§ Activity: Range to output from the entries below: the line containing "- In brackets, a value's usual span" through the line containing "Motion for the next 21". Set it down exactly, ends included, nothing else.

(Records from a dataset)
=======

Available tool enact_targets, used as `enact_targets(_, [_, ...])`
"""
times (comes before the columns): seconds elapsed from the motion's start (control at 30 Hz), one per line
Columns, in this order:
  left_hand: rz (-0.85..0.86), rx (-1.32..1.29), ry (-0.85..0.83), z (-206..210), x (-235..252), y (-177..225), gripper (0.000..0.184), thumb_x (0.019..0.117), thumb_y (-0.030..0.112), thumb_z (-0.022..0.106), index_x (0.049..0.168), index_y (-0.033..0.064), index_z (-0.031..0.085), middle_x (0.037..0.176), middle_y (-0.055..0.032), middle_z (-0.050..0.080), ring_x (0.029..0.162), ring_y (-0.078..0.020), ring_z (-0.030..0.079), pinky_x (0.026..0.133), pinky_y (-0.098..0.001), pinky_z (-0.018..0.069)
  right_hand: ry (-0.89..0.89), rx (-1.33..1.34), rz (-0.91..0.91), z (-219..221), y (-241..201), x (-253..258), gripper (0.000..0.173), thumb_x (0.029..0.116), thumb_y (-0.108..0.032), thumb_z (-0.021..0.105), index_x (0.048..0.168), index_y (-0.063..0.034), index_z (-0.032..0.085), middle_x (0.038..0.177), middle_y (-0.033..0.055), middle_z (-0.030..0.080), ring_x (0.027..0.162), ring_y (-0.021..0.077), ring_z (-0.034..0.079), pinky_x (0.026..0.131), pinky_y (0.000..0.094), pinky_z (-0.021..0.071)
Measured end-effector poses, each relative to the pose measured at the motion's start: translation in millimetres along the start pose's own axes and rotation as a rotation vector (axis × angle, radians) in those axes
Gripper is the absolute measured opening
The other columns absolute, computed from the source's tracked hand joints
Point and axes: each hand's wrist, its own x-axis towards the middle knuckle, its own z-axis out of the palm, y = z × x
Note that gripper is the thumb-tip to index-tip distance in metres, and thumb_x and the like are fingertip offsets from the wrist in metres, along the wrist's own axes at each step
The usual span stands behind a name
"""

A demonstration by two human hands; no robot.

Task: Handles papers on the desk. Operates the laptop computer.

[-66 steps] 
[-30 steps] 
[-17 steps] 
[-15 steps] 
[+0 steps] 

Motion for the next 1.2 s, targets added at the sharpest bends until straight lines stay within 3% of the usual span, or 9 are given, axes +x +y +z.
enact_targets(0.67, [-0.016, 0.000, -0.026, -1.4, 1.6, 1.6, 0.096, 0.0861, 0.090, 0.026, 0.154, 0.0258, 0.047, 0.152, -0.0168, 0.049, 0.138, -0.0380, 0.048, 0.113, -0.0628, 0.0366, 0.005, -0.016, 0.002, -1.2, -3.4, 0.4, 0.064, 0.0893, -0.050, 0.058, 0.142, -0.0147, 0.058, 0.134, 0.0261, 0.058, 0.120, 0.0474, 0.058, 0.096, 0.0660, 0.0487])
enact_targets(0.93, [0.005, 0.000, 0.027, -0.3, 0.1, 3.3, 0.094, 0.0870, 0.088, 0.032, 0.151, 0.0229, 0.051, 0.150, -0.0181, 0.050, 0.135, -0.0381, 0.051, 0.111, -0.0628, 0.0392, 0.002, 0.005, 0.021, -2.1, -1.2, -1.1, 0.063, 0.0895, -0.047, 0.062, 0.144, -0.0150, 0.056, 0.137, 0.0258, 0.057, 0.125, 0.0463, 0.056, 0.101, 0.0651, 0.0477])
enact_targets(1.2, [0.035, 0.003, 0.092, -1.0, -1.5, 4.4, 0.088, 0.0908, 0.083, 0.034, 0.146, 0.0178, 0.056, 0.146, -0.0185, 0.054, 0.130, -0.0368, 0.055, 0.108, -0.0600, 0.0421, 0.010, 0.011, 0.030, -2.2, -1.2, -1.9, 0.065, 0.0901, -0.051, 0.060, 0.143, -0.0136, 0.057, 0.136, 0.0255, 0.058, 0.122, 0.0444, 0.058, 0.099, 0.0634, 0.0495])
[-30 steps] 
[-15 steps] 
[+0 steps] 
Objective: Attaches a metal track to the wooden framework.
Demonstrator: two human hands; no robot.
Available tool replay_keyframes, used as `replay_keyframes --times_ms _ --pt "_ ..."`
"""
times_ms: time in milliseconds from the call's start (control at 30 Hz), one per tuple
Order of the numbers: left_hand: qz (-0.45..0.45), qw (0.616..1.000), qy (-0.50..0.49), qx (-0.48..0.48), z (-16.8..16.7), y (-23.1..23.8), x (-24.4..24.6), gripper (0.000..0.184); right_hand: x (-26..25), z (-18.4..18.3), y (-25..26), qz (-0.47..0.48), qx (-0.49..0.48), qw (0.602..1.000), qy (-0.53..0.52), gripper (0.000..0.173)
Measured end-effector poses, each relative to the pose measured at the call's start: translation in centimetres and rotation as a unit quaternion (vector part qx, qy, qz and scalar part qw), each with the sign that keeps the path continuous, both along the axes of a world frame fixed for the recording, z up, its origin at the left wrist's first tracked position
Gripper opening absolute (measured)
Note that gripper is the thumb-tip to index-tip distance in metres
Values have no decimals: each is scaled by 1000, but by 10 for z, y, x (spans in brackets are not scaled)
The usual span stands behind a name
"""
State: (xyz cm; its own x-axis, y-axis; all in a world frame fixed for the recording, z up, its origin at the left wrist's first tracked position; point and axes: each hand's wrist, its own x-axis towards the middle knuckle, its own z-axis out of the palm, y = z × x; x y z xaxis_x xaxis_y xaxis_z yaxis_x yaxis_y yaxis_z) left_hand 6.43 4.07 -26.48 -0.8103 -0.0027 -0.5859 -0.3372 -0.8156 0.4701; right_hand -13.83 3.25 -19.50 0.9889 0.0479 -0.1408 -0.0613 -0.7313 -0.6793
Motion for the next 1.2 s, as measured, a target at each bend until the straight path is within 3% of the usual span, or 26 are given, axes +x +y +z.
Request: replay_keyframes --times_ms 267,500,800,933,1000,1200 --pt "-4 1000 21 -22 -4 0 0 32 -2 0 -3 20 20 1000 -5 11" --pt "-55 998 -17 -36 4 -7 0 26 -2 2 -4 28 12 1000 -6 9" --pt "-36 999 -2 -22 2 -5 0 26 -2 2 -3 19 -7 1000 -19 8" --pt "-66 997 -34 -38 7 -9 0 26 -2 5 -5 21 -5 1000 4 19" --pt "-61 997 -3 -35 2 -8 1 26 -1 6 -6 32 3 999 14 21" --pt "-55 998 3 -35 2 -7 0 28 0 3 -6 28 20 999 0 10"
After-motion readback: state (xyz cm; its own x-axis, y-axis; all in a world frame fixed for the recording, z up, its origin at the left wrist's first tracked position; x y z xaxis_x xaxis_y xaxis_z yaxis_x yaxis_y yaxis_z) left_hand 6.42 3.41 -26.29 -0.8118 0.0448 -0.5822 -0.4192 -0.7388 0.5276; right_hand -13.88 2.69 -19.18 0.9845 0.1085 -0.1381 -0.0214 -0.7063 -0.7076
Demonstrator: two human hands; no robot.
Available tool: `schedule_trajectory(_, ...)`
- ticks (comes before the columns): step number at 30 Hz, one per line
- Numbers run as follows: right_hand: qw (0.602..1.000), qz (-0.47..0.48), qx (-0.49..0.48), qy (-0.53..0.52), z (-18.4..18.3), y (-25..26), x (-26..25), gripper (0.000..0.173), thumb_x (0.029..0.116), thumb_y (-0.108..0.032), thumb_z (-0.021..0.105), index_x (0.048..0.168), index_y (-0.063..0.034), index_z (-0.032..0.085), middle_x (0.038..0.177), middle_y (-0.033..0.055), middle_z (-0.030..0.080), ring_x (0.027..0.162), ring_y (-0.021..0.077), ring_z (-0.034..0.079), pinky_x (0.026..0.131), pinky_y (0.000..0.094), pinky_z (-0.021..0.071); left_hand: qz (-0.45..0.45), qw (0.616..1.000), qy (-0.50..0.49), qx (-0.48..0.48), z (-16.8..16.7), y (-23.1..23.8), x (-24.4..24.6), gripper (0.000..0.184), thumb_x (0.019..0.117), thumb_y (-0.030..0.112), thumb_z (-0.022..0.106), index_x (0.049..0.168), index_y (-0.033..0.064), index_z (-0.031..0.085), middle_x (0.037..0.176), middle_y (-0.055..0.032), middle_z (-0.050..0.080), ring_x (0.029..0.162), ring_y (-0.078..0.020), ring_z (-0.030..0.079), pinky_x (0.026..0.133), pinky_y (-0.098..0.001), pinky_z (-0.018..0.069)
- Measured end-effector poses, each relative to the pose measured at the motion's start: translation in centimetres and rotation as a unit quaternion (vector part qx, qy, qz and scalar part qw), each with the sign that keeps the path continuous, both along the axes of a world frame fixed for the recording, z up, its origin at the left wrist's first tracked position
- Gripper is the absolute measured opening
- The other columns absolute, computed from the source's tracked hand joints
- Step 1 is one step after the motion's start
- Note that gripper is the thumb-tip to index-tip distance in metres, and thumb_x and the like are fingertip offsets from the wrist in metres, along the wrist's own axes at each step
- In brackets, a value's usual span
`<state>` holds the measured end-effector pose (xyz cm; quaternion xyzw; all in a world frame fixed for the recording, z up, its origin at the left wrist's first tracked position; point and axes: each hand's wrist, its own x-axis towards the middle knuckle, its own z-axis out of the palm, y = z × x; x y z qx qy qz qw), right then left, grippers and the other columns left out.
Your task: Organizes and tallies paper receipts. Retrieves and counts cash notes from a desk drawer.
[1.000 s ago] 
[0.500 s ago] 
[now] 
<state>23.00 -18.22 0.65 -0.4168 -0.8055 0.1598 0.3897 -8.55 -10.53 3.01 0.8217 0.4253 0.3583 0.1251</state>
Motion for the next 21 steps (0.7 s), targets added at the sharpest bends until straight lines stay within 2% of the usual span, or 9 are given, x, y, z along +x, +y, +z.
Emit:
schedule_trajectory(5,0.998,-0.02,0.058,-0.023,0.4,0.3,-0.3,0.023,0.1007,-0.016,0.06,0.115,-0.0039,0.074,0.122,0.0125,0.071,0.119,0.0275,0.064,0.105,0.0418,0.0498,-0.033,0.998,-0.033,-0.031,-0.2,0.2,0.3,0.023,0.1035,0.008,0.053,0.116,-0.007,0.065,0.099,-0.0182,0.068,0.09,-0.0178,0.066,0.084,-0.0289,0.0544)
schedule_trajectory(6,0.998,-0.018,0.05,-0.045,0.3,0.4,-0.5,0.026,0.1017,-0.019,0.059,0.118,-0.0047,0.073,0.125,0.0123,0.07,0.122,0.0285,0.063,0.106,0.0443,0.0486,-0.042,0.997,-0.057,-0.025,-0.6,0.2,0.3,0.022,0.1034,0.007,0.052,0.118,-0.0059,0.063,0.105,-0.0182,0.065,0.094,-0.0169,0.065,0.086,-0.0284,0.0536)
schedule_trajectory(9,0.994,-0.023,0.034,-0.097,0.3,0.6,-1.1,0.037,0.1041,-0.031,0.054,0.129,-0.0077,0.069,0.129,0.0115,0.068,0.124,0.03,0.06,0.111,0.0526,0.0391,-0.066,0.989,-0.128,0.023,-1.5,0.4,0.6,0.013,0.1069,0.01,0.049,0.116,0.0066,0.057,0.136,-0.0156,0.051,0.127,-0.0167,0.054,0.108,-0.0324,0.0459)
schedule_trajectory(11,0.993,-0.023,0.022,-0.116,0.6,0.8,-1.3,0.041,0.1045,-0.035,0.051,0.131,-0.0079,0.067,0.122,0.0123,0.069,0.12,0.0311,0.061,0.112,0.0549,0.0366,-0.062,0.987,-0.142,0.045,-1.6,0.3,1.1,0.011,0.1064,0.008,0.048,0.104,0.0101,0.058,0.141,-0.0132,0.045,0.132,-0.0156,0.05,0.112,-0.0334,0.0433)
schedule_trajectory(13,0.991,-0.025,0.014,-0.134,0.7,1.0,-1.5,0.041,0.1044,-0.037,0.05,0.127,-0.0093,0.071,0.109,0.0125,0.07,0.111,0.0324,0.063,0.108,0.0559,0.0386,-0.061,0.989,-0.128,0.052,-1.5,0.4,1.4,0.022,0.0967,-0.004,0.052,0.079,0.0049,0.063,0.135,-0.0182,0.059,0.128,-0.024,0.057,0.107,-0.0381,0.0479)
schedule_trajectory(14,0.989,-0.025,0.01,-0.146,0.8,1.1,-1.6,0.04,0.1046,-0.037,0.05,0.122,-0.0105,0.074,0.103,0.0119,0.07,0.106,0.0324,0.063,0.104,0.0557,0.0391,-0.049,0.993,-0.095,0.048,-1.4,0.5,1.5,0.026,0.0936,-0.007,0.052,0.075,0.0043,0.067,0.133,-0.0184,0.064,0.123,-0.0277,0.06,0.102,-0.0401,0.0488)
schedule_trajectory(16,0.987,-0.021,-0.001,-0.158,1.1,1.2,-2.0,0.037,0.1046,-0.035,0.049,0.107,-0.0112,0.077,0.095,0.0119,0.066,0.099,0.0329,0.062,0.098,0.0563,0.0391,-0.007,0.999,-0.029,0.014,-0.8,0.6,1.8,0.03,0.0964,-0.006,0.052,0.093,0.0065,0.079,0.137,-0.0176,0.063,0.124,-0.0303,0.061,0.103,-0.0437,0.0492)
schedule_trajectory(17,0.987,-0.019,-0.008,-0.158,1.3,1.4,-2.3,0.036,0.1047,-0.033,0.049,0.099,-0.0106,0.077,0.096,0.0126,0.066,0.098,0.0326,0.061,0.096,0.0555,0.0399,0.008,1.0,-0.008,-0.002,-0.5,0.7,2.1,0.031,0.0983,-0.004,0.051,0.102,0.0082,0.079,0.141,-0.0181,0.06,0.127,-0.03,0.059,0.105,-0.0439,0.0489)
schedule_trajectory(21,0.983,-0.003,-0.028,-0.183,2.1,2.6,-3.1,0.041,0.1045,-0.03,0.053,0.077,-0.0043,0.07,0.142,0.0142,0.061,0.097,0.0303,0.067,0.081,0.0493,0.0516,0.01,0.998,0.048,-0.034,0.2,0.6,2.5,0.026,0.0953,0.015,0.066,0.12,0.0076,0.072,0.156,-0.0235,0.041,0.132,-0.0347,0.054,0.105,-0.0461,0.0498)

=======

§ Finished task:
- In brackets, a value's usual span
`<state>` holds the measured end-effector pose (xyz cm; quaternion xyzw; all in a world frame fixed for the recording, z up, its origin at the left wrist's first tracked position; point and axes: each hand's wrist, its own x-axis towards the middle knuckle, its own z-axis out of the palm, y = z × x; x y z qx qy qz qw), right then left, grippers and the other columns left out.
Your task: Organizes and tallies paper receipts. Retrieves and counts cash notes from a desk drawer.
[1.000 s ago] 
[0.500 s ago] 
[now] 
<state>23.00 -18.22 0.65 -0.4168 -0.8055 0.1598 0.3897 -8.55 -10.53 3.01 0.8217 0.4253 0.3583 0.1251</state>
Motion for the next 21 steps (0.7 s), targets added at the sharpest bends until straight lines stay within 2% of the usual span, or 9 are given, x, y, z along +x, +y, +z.

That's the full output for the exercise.